Cebrâil aleyhisselâm:
“Yâ Rabbi! Beni Habîbinin ( aleyhisselâm ) yanında utandırma” diye duâ etti. “Oturduğun yerde gözlerini kapa, elini Cennete sok, eline ne gelirse al.” diye hitap geldi. Cebrâil (aleyhisselâm) ellerini Cennete saldı. Bir yeşil salkım üzüm, bir kırmızı nar eline geldi. Hazreti Hasan üzümü, Hazreti Hüseyin de narı aldı. Bunları yerlerken bir dilenci geldi. “Ey Ehl-i beyt! O üzüm ve nardan bana da verir misiniz?” dedi. Resûlullah’ın ( aleyhisselâm ) yüksek yaradılışlı torunları vermek istediğinde Cebrâil (aleyhisselâm) mâni oldu. “Yâ Resûlallah! O dilenci şeytandır. Cennet meyvaları ona haram iken hile ile yemek istedi.”

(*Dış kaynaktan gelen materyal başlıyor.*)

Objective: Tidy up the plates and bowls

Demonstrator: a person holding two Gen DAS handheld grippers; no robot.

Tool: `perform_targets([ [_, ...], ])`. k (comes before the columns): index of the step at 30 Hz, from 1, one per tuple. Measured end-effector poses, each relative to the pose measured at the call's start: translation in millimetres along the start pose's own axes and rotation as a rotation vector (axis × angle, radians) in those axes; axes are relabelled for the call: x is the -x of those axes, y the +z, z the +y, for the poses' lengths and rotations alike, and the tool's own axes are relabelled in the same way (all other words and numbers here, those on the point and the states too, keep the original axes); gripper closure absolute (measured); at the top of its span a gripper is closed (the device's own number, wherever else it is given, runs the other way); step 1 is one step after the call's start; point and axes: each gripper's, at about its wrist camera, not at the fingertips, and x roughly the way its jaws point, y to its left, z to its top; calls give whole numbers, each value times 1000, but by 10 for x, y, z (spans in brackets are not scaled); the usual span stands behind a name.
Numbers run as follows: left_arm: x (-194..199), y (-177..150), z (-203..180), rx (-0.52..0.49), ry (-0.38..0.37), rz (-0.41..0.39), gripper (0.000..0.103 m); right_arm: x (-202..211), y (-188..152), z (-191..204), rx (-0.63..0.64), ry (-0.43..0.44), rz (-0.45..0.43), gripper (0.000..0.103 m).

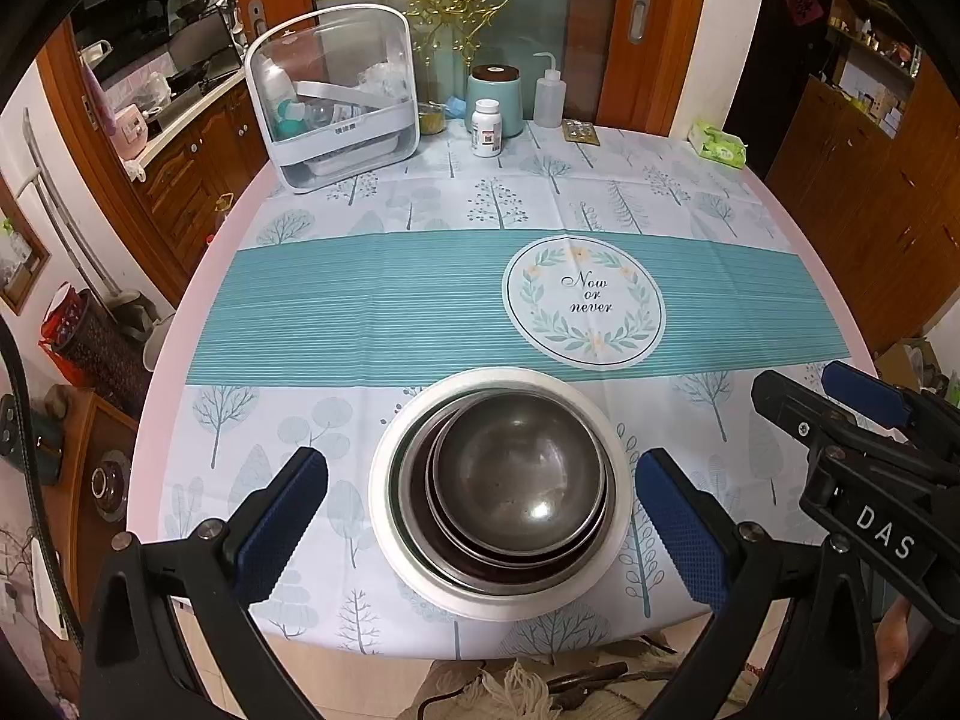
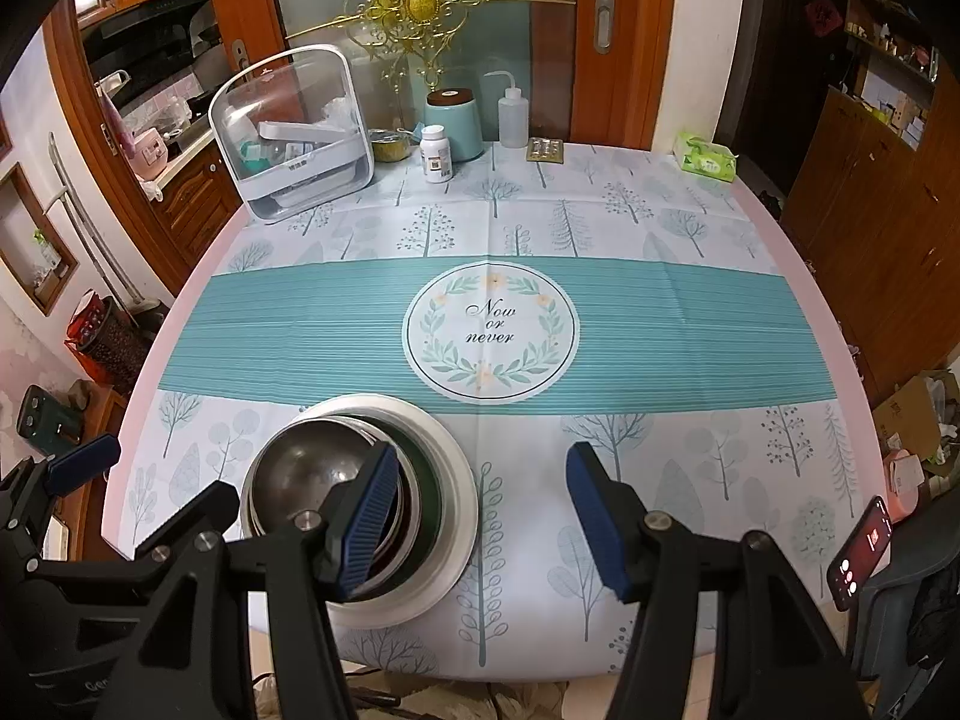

Hazreti Hüseyin’in yüzü, karanlık gecede etrâfını aydınlatırdı. Yaya olarak yirmi beş defa hacca gitti. Beraberindekiler bineklere binse de, kendisi binmezdi.
Buyurdular ki: “Cömert efendi olur, cimri hor olur. Bu âlemde bir mü’min kardeşinin iyiliğini, kendinden önce düşünen, öbür âlemde daha iyisini bulur.”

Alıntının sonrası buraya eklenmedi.